● WHAT THE TASK REQUIRES
Of the material below, the lines to be retyped are those from the line containing "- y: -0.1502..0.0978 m" through the line containing "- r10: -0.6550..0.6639", inclusive; reproduce them exactly.

● EXTRACTED INFORMATION
= = = = =

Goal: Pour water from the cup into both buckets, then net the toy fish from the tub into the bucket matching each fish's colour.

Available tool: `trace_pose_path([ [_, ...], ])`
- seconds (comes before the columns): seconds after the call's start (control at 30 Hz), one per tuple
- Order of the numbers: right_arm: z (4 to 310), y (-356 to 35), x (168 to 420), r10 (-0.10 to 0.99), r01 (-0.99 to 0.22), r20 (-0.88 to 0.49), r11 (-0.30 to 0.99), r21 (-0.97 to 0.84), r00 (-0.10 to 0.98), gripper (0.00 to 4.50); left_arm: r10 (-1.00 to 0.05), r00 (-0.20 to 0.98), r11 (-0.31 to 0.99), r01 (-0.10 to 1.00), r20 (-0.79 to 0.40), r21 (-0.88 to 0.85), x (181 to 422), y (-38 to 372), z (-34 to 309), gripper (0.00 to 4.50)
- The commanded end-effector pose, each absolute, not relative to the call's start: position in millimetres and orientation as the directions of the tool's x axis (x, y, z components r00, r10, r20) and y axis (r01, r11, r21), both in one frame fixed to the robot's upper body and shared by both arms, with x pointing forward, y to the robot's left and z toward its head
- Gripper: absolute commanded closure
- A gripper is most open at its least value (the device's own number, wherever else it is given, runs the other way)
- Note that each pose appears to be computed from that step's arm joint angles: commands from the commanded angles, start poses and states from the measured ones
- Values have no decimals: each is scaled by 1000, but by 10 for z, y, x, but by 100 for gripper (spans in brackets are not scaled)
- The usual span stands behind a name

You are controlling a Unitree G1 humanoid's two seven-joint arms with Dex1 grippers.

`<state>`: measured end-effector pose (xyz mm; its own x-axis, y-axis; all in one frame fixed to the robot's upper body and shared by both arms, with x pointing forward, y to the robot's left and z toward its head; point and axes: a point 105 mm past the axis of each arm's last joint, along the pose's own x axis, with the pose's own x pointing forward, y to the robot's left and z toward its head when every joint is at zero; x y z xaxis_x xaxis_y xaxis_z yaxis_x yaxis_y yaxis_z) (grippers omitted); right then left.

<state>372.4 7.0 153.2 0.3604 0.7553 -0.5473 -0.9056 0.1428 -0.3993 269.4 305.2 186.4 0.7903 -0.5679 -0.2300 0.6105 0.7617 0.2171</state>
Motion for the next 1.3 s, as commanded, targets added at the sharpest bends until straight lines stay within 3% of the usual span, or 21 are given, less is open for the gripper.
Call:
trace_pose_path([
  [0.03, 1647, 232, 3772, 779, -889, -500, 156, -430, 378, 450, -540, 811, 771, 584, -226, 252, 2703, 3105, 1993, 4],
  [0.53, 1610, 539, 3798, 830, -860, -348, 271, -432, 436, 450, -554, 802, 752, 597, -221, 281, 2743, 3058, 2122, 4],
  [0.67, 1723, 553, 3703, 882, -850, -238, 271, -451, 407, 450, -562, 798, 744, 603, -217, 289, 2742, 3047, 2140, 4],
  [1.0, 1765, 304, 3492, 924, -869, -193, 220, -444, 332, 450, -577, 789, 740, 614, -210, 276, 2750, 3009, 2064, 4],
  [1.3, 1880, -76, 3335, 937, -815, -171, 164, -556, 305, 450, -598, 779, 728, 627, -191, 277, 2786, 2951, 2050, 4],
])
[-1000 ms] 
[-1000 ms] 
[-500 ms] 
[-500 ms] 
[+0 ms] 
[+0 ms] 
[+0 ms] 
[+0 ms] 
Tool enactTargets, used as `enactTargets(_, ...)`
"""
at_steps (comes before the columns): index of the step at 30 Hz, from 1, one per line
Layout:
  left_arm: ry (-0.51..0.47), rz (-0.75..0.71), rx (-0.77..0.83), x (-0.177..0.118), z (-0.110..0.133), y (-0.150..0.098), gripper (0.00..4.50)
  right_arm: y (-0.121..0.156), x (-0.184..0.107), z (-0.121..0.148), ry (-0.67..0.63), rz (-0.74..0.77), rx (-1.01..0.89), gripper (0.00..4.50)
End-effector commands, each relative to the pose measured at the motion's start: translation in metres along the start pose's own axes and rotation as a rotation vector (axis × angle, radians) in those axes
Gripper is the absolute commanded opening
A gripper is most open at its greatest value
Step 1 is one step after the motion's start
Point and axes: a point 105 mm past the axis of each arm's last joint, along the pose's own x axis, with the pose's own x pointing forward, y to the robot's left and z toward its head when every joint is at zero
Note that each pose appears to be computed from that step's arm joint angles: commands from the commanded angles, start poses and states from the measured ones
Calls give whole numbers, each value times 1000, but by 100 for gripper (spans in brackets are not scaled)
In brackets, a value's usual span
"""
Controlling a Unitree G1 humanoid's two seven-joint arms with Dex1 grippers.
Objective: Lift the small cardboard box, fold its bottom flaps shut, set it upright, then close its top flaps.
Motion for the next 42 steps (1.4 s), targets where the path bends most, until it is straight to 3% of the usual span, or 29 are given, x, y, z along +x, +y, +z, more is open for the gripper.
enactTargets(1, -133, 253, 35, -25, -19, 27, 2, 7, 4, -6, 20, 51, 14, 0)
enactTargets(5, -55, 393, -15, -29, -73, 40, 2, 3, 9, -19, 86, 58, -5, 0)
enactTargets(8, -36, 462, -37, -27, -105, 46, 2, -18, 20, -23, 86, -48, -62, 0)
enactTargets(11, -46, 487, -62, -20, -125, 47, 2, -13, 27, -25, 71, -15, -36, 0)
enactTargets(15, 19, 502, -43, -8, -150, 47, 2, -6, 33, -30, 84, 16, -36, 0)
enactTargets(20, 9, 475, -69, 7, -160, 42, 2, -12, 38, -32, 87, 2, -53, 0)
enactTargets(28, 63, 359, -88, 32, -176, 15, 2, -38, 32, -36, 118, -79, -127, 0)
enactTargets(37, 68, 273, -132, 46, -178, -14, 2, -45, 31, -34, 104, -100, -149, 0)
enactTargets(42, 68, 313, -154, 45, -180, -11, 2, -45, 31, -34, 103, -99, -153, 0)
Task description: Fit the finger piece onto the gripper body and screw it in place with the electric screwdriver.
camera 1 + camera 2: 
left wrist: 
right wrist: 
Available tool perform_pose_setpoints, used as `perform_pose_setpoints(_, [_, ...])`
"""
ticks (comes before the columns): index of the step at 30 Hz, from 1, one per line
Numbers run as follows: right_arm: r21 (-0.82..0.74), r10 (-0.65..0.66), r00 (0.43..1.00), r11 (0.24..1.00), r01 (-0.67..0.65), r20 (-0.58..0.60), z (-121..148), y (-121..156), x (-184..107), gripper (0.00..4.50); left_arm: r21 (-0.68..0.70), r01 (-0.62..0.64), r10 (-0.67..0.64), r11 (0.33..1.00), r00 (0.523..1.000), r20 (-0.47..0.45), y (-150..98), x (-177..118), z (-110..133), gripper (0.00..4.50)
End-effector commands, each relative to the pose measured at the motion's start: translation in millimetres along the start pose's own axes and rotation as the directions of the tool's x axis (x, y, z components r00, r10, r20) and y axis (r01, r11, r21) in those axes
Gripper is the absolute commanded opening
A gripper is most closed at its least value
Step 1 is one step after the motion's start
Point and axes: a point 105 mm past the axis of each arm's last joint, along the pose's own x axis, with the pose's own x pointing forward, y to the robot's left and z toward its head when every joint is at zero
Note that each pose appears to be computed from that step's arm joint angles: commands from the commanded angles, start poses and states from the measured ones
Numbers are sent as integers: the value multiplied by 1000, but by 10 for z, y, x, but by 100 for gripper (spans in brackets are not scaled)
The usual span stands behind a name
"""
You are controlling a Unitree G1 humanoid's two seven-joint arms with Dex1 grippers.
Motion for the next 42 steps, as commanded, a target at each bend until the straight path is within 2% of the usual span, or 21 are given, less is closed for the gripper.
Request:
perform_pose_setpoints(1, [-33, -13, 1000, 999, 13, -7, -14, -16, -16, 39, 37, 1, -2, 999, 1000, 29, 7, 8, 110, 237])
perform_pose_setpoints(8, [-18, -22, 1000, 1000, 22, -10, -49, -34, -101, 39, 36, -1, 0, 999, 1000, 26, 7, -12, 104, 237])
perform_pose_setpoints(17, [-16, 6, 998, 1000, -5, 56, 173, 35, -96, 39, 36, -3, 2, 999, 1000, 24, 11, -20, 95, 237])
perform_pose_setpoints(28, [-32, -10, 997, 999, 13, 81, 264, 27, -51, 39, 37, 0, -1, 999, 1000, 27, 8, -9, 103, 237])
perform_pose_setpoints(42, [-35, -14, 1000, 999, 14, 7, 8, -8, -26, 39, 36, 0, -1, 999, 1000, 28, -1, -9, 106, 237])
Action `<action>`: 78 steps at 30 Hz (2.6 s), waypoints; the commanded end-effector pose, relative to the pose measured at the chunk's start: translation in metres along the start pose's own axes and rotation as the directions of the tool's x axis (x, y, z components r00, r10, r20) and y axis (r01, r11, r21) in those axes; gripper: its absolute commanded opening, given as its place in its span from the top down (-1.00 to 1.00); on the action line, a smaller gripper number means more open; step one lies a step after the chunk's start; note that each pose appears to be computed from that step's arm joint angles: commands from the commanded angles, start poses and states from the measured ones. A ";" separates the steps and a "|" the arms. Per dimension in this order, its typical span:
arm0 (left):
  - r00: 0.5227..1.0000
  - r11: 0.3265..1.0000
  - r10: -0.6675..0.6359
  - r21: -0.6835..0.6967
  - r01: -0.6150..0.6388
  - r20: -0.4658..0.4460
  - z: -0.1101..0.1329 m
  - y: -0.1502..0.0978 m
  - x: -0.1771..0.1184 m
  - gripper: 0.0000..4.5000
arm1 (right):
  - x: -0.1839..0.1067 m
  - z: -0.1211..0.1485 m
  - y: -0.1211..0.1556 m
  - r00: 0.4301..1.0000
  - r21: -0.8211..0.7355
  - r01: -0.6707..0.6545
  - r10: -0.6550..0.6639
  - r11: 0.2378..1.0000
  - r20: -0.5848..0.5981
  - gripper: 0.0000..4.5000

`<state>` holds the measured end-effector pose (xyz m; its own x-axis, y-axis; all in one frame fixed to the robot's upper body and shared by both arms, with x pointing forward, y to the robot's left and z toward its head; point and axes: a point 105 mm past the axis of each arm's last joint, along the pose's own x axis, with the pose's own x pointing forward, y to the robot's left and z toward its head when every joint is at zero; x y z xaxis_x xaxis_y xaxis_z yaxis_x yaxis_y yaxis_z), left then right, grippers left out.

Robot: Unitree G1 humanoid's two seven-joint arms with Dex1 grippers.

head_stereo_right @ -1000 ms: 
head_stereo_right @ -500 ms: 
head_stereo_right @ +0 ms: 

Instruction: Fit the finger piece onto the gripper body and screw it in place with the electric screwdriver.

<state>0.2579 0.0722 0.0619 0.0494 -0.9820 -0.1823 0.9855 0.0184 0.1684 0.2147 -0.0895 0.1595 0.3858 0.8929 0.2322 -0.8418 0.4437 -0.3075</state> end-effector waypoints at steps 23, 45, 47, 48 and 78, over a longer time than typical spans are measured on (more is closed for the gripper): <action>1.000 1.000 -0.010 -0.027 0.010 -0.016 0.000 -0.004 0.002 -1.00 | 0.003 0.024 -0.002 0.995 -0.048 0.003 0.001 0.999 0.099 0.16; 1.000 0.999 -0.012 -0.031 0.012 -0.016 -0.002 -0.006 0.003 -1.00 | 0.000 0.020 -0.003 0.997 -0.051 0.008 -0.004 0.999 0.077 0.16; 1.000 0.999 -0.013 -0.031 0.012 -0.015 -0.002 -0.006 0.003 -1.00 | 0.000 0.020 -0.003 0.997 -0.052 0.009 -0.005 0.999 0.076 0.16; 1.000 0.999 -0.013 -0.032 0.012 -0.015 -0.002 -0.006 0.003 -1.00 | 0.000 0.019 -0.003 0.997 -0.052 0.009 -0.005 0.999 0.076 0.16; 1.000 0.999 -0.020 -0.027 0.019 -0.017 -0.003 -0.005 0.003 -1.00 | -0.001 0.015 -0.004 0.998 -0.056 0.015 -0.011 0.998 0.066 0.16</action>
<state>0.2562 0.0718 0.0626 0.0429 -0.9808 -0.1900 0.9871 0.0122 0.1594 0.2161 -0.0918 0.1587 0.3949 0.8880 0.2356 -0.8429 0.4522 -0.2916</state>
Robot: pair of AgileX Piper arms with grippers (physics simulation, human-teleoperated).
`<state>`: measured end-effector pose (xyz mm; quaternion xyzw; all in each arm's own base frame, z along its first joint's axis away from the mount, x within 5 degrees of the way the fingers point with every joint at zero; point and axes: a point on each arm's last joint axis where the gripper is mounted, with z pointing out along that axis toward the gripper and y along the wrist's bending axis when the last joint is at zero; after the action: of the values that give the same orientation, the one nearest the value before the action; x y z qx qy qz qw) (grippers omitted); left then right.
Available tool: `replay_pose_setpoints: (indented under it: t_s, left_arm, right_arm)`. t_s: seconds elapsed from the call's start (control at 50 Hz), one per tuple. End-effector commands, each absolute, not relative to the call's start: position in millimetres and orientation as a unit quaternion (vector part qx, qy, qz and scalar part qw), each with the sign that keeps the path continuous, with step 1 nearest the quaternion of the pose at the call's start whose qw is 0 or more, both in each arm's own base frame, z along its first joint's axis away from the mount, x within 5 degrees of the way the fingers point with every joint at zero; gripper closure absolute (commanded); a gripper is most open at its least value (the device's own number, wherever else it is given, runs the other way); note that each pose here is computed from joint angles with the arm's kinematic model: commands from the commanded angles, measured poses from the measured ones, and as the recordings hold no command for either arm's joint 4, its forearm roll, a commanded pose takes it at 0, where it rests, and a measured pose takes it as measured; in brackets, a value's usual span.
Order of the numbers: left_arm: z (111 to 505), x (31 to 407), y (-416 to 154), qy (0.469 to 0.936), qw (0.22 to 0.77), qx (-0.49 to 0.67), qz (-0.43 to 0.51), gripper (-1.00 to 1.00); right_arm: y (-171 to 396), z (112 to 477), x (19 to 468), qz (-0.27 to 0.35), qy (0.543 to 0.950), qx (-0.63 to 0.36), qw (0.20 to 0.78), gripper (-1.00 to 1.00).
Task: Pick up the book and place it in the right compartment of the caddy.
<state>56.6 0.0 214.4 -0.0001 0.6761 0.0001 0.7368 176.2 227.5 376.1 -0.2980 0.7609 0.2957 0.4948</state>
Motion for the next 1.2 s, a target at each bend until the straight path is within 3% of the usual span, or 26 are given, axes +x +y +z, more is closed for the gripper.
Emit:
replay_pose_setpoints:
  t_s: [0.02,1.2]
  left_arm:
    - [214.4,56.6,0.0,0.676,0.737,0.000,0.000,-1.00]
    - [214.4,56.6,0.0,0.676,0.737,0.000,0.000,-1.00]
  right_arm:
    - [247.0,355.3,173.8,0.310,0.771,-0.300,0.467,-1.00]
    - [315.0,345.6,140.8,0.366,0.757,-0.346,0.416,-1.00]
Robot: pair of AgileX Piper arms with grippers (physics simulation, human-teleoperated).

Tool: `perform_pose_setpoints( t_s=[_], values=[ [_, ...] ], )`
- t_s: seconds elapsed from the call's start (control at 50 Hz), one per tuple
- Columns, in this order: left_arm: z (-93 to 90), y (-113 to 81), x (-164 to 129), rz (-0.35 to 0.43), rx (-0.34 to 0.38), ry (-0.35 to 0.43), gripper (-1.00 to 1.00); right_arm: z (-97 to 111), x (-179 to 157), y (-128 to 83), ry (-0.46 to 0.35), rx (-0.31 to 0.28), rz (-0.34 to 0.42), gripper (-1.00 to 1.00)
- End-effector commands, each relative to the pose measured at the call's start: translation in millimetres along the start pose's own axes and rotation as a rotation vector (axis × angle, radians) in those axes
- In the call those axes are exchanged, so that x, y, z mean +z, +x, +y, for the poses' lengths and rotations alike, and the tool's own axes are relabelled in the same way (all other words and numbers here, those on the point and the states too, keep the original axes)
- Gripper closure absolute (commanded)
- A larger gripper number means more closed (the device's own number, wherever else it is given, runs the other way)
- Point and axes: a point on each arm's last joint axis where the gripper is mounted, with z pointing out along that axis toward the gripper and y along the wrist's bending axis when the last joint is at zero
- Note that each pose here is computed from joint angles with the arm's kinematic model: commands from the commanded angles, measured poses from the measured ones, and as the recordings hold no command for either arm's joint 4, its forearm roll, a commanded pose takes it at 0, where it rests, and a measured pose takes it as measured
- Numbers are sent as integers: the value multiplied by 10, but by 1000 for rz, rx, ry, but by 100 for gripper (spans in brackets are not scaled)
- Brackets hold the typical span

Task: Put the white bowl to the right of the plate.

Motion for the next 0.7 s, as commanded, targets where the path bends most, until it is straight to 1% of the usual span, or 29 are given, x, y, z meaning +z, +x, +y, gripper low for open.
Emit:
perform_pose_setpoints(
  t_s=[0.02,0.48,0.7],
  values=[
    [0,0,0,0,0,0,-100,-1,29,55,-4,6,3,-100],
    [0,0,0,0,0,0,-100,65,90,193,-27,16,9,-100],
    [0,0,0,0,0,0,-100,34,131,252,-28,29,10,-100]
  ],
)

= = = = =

● RESULT
  - y: -0.1502..0.0978 m
  - x: -0.1771..0.1184 m
  - gripper: 0.0000..4.5000
arm1 (right):
  - x: -0.1839..0.1067 m
  - z: -0.1211..0.1485 m
  - y: -0.1211..0.1556 m
  - r00: 0.4301..1.0000
  - r21: -0.8211..0.7355
  - r01: -0.6707..0.6545
  - r10: -0.6550..0.6639

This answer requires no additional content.